De poco sirvió, porque los chinos eludían los controles con facilidad, pagaban las multas cuando era necesario y, colaborando en comunidades muy estrechas, se iban haciendo progresivamente con el manejo de los resortes económicos, incluida la distribución de los productos filipinos en los mercados españoles. Algunos sangleyes se convertían al catolicismo y tomaban esposas filipinas, pero los sacerdotes dudaban de su verdadera fe y muchos mantuvieron otras familias en China, a las que consideraban las verdaderas.
Durante algún tiempo se logró una convivencia más o menos armoniosa y hubo notables ejemplos de entendimiento, cooperación y simbiosis. Los gobernadores estaban especialmente contentos con los mestizos de sangre chino-filipina, a quienes se atribuía la capacidad de trabajo de los primeros y la buena disposición de ánimo, fe y obediencia de los segundos. Pero los pobladores españoles, llegados en su mayor parte desde la península y México y sin más ocupación que la administración, la religión y el comercio del Galeón, no lograban superar el millar, mientras que los chinos iban creciendo en número, con comunidades que alcanzaron las 30.000 almas.

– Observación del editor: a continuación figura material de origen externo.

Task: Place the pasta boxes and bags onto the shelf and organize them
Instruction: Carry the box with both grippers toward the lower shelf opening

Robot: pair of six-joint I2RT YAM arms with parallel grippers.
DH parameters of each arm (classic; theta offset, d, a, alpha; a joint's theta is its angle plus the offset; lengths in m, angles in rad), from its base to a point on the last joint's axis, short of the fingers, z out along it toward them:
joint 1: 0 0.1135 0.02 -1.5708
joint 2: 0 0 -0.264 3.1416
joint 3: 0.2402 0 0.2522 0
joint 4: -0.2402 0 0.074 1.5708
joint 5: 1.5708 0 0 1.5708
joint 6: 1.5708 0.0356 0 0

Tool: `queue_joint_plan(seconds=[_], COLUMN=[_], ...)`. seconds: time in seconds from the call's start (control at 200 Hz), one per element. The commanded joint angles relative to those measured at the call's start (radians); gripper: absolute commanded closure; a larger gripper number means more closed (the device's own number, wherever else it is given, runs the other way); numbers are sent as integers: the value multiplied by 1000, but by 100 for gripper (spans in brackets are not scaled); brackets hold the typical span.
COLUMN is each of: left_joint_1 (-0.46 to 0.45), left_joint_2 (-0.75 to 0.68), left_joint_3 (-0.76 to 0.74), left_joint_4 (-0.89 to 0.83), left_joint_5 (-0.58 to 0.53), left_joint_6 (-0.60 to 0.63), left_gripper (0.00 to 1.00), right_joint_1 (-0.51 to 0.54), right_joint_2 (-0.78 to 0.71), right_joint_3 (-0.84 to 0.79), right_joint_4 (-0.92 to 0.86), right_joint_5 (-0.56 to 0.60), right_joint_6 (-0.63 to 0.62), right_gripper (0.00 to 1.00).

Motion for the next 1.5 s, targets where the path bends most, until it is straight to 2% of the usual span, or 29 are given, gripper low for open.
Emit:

Los españoles, que al llegar a Filipinas barajaron la idea de emprender una expedición de conquista en China, empezaban a temer ahora lo contrario: que los sangleyes se volviesen contra ellos y pidiesen apoyo militar a su Imperio. La desconfianza explotó en varias ocasiones, en motines y revueltas que fueron reprimidas por las guarniciones españolas, fortificadas y apoyadas por fieles filipinos. La primera fue en 1603 y estuvo precedida de la visita de tres mandarines interesados en las riquezas del archipiélago. Los combates dejaron cientos de bajas en ambos bandos, pero especialmente en el chino. En 1639 se volvió a repetir un episodio parecido y el gobernador Hurtado de Mendoza tuvo que hacer frente a una fuerza mucho mayor en número, aunque peor pertrechada que la suya. Se cuenta que murieron entre 22.000 y 24.000 sangleyes.
Los motines y disturbios se sucedieron a lo largo de los siguientes años. En junio de 1686 algunos vecinos acusaron a los panaderos chinos de haber metido vidrio molido en las hogazas de pan para asesinarlos, una acusación que desestimaron los tribunales al considerar que se había tratado de un accidente. En aquellos años, todavía colgaban de las puertas del parián los cadáveres de siete cabecillas sublevados en una de las últimas revueltas. La desconfianza mutua hacía tiempo que había superado el límite de lo tolerable y entre los pobladores españoles era popular la idea de expulsar al menos a los sangleyes no convertidos al catolicismo. El problema es que dependían hasta tal punto de su actividad económica que se consideraba inviable mantener el archipiélago sin ellos.
El decreto de la expulsión de 1686 fue objeto de muchos cálculos económicos, estratégicos, religiosos y políticos. La orden daba un año de plazo para abandonar las islas, contemplaba excepciones y, por supuesto, mantenía abiertas las fronteras para incentivar el intercambio de mercancía, a través de mercados ocasionales. Aún con todo, resultaba tan complejo y tan perjudicial para los propios pobladores españoles que se tardaron más de 60 años en hacer efectiva la orden. Desde 1755 la presencia china en Filipinas disminuyó drásticamente, pero los sangleyes mantuvieron una parte fundamental del comercio, una influencia que creció en los siglos posteriores. En el barrio chino de Binondo, en Manila, pueden visitarse hoy las huellas de aquel experimento de convivencia.